Alexander Fry (10 September 1821, Pencraig, Herefordshire − 26 February 1905) was a wealthy English entomologist who specialised in collecting Coleoptera. His collection of 200,000 specimens was bequeathed to the British Museum and is one of the largest acquisitions of beetles. Fry collected beetles on his own, living in Rio de Janeiro for 16 years, as well as obtaining specimens through a network of collectors.

== Life and work ==
Fry was born to Esther and Edward Winne Fry (d. 1849). In 1838 Alexander Fry entered his father's mercantile business house in Rio de Janeiro, Brazil. He became a partner in 1843. Except for once returning to England in 1843 to marry, he lived in Rio until 1854 when he moved back to London. Fry married Caroline David Mercy, the sister of his business partner Francis Charles Miers of Fry, Miers and Co. He continued to visit Rio even after moving back. Fry and his wife lived at Norwood. They had no children.
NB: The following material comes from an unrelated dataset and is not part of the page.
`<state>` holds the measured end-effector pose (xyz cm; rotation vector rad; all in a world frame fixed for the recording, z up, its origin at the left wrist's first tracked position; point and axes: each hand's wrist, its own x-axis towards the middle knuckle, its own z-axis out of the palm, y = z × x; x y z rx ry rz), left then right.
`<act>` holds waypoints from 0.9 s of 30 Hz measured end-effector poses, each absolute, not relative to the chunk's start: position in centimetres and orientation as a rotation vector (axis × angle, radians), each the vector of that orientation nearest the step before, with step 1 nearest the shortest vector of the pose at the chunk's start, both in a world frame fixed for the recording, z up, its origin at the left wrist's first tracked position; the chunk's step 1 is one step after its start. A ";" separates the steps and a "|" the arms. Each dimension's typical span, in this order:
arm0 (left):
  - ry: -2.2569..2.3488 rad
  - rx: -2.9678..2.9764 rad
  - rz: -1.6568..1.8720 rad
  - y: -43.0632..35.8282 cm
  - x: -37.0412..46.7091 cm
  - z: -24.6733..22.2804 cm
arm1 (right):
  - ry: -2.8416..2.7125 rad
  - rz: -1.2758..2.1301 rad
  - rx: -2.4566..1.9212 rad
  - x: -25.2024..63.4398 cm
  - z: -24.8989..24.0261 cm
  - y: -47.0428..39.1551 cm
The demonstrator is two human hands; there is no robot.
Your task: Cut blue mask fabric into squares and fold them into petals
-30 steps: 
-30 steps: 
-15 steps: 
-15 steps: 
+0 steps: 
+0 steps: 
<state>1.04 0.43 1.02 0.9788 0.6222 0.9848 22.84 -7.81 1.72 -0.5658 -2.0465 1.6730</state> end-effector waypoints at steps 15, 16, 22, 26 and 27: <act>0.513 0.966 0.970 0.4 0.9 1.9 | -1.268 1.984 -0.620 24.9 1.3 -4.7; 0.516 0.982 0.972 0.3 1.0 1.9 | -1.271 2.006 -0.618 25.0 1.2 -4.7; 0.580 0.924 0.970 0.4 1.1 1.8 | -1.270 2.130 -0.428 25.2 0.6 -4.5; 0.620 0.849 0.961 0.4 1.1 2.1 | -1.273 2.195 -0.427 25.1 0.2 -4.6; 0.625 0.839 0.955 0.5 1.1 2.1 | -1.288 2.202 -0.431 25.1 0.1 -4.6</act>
Fry bequeathed his collection of some 200,000 specimens to the Natural History Museum, London. The collection includes beetles collected from around the world but was especially rich in South American insects, Longicornia and Curculionidae. He also donated his library of 611 volumes to the museum.

Fry became a Member of the Entomological Society of London in 1885. Fry was an enthusiastic collector and in addition to his own beetles he added by purchase the collections of Frederic Parry (Longicornia), Alfred Russel Wallace, William Doherty, and the ‘'very fine'’ series collected by John Whitehead at Kinabalu, which included all the holotypes described by Henry Walter Bates. He did no descriptive work but many parts of his collection were named by other entomologists including Andrew Murray and Francis P. Pascoe, it is therefore type rich. Murray examined a stick insect from the Fry collection that Fry had obtained from someone else and had incorrectly suggested, based on Fry's second-hand information, that it was semi-aquatic. Systena fryi was named after him from his collections by G. E. Bryant as also the plant hopper Alphina fryi by W. L. Distant.